The Cleveland Indians have had two tough losses in a row this weekend as Seattle outscored them 22-8 in the last two contests. The pitching was bad in both games as you probably gathered from 22 runs in two games.

Carlos Carrasco had an outing unlike his usual self last night and then Josh Tomlin continued his current trend of bad days. Tomlin was smacked around again in an outing that has become a normalcy in 2018.

Two big innings kill the Tribe

The Indians woes began in the second inning. With two outs, Josh Tomlin unraveled to allow five runs.

The inning could have been over with no runs scored on a relay throw to home. However, Francisco Lindor‘s throw sailed high and right and Yan Gomes could not get the tag down.

The inning took off from there for Seattle with two straight RBI singles. Robinson Cano then capped off the outburst with a two-run homer.

The Indians did get back into it late with a weird RBI double from Jose Ramirez. The ball was dropped but the umpires called Ramirez out.

Replay later confirmed that he dropped the ball and they gave Cleveland two runs. They could not capitalize any further with runners on second and third.

The Mariners then scored three runs in the top of the eighth inning on a single and an error from Kipnis. Ryon Healy capped the scoring with a two-run homer.

The big innings killed the Tribe twice. The offense couldn’t keep up and the pitching took a smacking again.

Josh Tomlin’s woes continue

Josh Tomlin has been off to a rocky start in April. Today was not any different as the Mariners unloaded on him for six earned runs on 10 hits in just six innings.

Tomlin also gave up two more home runs bringing his total to 10 home runs given up in just 18.2 innings. He only has 10 strikeouts on the season for reference of just how many home runs that is.

Tomlin’s ERA is skyrocketing and the Indians have to address it soon. If Tomlin can’t turn it around, the first thing they can hope for is Danny Salazar returning at 100 percent and remaining healthy.

Josh Tomlin has started rocky before and turned it around so the hope that he does it again remains for now. If he doesn’t, however, the Indians could be looking at parting ways with the veteran starter.

Scoring continues to prove difficult for the Indians

Cleveland has lived and died by the long ball all season long. It seems that they cannot score runs without hitting home runs.

Today proved true to that sentiment as Brandon Guyer launched a two-run homer in the game. That accounted for half the team’s runs today and that is about how the Indians offense has been all season.

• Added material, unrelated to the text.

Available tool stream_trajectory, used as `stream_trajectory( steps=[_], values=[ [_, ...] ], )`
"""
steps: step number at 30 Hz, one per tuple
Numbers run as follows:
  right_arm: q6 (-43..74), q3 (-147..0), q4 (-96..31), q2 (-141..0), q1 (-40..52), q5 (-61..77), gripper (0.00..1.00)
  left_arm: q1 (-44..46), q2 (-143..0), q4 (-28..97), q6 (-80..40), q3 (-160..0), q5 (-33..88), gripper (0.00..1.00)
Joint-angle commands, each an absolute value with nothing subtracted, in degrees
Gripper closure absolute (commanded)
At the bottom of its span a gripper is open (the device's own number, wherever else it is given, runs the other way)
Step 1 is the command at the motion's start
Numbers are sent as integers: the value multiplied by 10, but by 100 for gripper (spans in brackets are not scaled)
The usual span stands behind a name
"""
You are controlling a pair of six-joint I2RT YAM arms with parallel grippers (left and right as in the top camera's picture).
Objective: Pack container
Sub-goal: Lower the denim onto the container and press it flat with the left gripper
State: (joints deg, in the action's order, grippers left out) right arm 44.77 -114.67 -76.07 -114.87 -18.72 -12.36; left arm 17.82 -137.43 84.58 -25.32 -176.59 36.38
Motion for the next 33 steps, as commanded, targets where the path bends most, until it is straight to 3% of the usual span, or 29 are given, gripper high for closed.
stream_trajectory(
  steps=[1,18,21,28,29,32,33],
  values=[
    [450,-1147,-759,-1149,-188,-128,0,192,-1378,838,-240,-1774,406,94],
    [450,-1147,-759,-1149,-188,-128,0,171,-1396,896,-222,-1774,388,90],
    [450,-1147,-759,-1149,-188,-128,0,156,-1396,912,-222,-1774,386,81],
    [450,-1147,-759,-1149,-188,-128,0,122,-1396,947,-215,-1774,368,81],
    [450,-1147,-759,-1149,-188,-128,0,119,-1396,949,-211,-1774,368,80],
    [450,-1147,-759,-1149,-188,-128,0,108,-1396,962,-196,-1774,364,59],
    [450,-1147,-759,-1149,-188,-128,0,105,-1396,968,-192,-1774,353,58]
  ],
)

The offense will have to do better with runners in scoring position. Edwin Encarnacion left a man on third twice in today’s game.

The team as a whole went 2-for-8 with RISP in the game. Had the offense capitalized on their opportunities more often, today may have turned out different.

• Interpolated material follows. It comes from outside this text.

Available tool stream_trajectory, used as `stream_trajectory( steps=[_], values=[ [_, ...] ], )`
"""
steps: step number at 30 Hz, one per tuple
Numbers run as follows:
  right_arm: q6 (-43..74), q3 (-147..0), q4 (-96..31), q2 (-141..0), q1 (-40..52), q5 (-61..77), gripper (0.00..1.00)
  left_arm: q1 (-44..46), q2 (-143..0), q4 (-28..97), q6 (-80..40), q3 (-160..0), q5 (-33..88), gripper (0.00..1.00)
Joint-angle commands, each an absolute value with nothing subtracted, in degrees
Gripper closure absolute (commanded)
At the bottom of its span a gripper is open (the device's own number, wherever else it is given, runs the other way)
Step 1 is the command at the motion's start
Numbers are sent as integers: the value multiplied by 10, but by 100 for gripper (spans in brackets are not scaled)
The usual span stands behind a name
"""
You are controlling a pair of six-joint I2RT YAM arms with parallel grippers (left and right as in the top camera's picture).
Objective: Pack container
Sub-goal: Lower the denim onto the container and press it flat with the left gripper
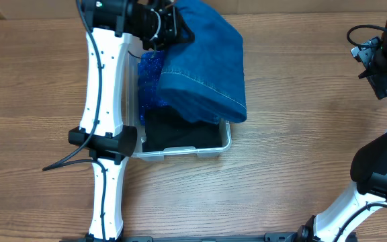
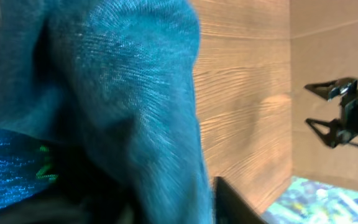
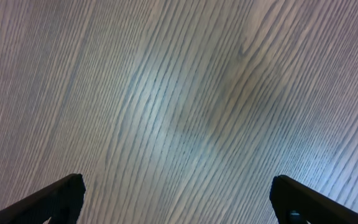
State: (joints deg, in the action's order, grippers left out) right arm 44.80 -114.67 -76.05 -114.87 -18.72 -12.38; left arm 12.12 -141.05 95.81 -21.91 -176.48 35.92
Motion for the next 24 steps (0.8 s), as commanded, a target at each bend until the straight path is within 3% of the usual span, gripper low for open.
stream_trajectory(
  steps=[1,6,11,24],
  values=[
    [450,-1147,-759,-1149,-188,-128,0,103,-1396,968,-191,-1774,347,58],
    [450,-1147,-759,-1149,-188,-128,0,92,-1396,968,-184,-1774,305,58],
    [450,-1147,-759,-1149,-188,-128,0,77,-1396,968,-181,-1774,262,65],
    [450,-1147,-759,-1149,-188,-128,0,89,-1396,904,-127,-1774,344,85]
  ],
)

The Indians closed out this Seattle series losing three out of four. They have Texas next in a three-game series followed by a double-header with the Blue Jays as make-up games from earlier rainouts.

Next: Indians: A look ahead to the 2018 MLB Draft

The best hope is that the pitching gets it back together and the offense turns the page on the month of April. If they can clear their heads into May, the team could position themselves well by the end of the month.